The Efficiency Analysis of Choices Involving Risk

Giora Hanoch, +1 more
- 01 Jul 1969 - 
- Vol. 36, Iss: 3, pp 335-346
TLDR
In this paper, an analysis of the first step of the decision-making process of an individual decision maker among alternative risky ventures is presented, in terms of a single dimension such as money, both for the utility functions and for the probability distributions.
Abstract
Publisher Summary The choice of an individual decision maker among alternative risky ventures may be regarded as a two-step procedure. The decision maker chooses an efficient set among all available portfolios, independently of his tastes or preferences. Then, the decision maker applies individual preferences to this set to choose the desired portfolio. The subject of this chapter is the analysis of the first step. It deals with optimal selection rules that minimize the efficient set by discarding any portfolio that is inefficient in the sense that it is inferior to a member of the efficient set, from point of view of each and every individual, when all individuals' utility functions are assumed to be of a given general class of admissible functions.
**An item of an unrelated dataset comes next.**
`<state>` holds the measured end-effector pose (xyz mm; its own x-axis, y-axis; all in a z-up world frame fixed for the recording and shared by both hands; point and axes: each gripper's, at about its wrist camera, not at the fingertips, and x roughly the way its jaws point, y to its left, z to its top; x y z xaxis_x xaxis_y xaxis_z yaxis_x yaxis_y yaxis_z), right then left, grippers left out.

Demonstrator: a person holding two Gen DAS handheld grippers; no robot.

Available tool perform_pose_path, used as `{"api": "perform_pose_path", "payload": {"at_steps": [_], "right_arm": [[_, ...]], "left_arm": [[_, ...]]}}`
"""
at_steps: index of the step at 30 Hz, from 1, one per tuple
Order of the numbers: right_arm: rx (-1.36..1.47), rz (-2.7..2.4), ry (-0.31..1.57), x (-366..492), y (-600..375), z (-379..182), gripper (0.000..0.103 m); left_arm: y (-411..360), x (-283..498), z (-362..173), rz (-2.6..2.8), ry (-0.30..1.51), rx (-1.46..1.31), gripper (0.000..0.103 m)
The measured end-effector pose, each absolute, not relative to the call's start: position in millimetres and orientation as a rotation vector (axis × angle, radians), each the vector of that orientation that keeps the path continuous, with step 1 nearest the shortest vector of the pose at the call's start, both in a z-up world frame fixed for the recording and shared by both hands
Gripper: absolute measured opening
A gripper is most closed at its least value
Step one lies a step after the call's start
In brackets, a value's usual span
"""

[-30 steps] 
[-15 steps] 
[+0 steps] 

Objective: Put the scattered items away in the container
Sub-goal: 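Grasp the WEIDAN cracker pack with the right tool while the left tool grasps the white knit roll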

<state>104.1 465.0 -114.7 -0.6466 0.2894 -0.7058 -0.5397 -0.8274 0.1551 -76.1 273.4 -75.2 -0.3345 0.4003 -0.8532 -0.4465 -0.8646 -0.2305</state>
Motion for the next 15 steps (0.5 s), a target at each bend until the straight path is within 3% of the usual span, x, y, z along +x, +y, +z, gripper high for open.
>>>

The analysis presented in the chapter is carried out in terms of a single dimension such as money, both for the utility functions and for the probability distributions. However, the results may easily be extended, with minor changes in the theorems and the proofs, to the multivariate case. The chapter explains a necessary and sufficient condition for efficiency, when no further restrictions are imposed on the utility functions. It presents proofs of the optimal efficiency criterion in the presence of general risk aversion, that is, for concave utility functions.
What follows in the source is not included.